First let’s take a look at the mapping we use for documents in the polldaddy-survey index:
{ "polldaddy-survey" : { "freetext" : { "_routing" : { "required" : true, "path" : "survey_id" }, "properties" : { "resp_id" : { "type" : "long", }, "survey_id" : { "type" : "long", }, "text" : { "type" : "string", "analyzer" : "analyzer_polldaddy", }, "text_string" : { "type" : "string", "index" : "not_analyzed", } } } } }
Each user’s response is its own document where the response is stored in its analyzed form in the text field and unanalyzed in the text_string field. (I should have come up with better names.) By doing a terms facet query on these two fields we can get the most popular words and most popular answers respectively.

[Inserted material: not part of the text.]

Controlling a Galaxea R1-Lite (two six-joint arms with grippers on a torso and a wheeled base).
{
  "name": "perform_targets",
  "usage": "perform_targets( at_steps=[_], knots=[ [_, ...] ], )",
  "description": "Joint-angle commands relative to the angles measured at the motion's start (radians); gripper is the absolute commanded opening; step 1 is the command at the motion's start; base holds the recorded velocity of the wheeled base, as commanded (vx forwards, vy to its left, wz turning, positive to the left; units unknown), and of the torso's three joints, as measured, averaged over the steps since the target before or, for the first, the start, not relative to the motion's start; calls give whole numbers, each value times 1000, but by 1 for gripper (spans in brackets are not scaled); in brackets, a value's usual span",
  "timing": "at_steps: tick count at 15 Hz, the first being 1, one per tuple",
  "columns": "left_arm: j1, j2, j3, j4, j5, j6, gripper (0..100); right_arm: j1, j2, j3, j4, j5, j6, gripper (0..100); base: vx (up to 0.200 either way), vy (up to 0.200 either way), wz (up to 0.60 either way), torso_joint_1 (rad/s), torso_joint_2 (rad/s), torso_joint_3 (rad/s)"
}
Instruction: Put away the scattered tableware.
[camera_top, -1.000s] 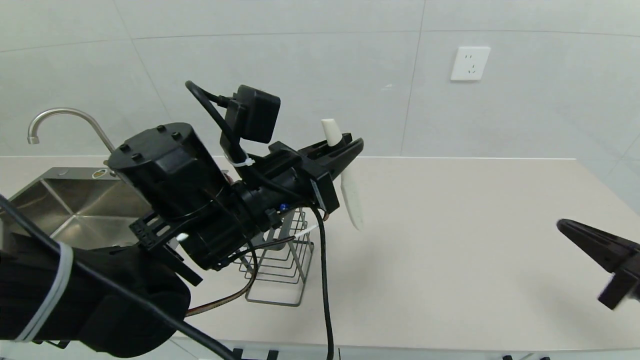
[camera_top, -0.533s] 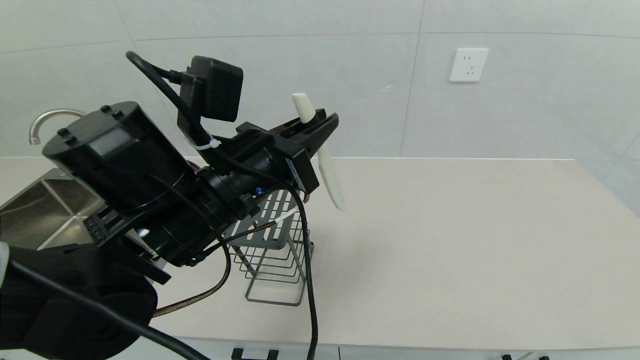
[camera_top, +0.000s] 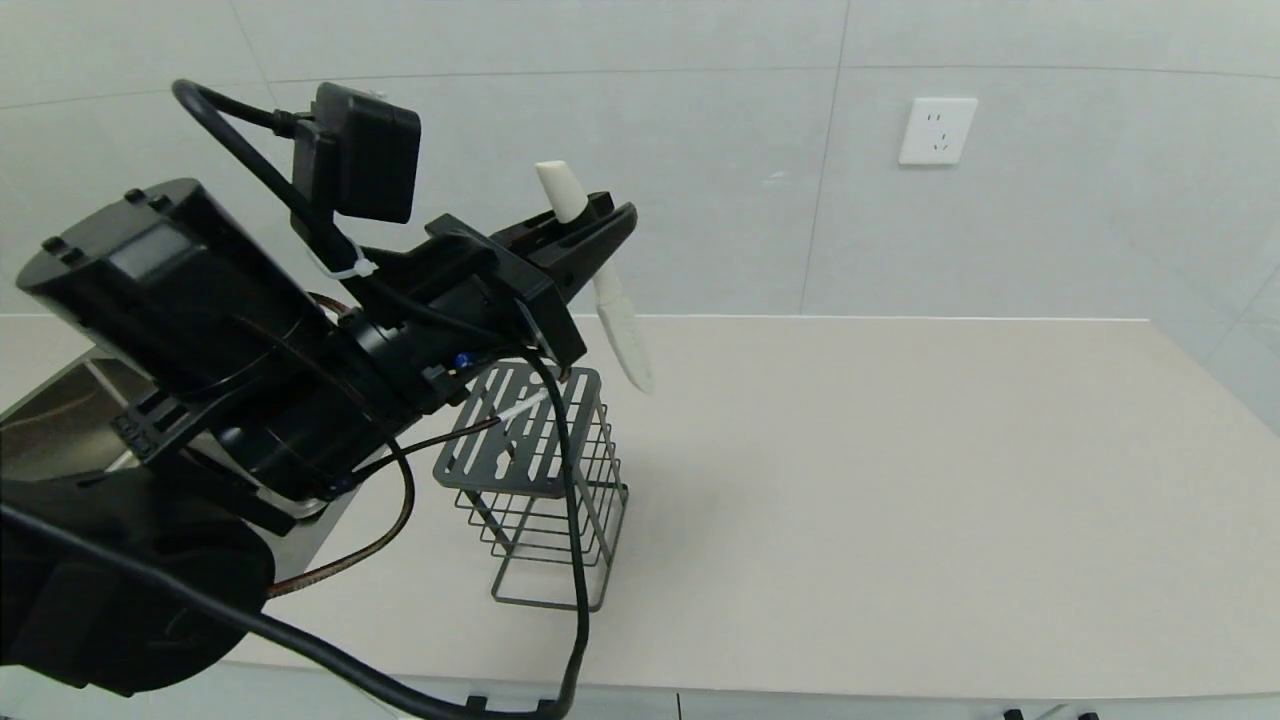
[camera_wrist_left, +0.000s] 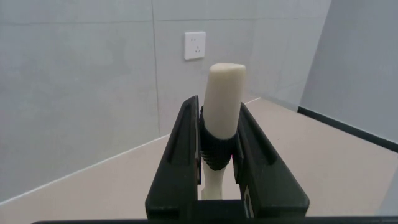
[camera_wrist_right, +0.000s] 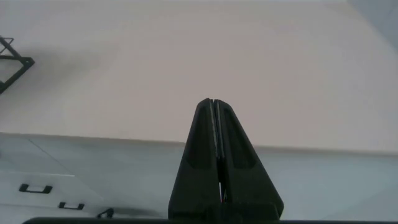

However, blindly doing this across the many millions of responses in Polldaddy would run into some serious memory problems due to the overall size of the vocabularies in those fields. For that reason we are using _routing to make sure that all documents related to a single survey go to the same shard. We then allocate a very large number of shards (100 in our case) to limit the number of unique terms in each shard. By routing our query only to one shard the amount of memory that needs to be allocated is greatly reduced, and we can even handle surveys with decent-sized vocabularies.
So just how important is routing to a single shard, well a bug snuck into our code at one point and disabled the routing. Here’s what happened to the cache memory consumption from when it was broken to when it got fixed.

Boom! Fixed a bug.
A pretty dramatic change. Without the routing to a single shard the cache would occasionally try to load a very large vocabulary and allocate 10+ GB. This of course would slow down all queries on the server.
But it could have been worse. Commenting on a previous post on this site Bruno asked me why I suggested setting index.cache.field.type: soft given that it reduces the caching performance. This memory consumption activity is why. Before setting the field cache to soft (and before adding the routing) these queries would sometimes consume so much memory that we would run out of the 24GB we had allocated on the servers. In fact it seemed like no matter how much memory we gave the servers, they would use it and cause OutOfMemory errors that would bring the cluster to a painful halt. Setting the field cache to soft is really the only way I can ensure that we won’t hit those conditions regardless of what data gets entered into a poll.
I will relish the day when there’s a good bug fix in ES for the term facet memory consumption (Issue #1531). There’s so many great applications that can be built on top of faceted searches, I’d just love to not have to worry about running out of memory because of a stray query.
A big thanks to Shay Bannon (lead ES developer) who originally suggested that I use routing and a large number of shards. And of course many thanks to my colleagues on the Polldaddy team.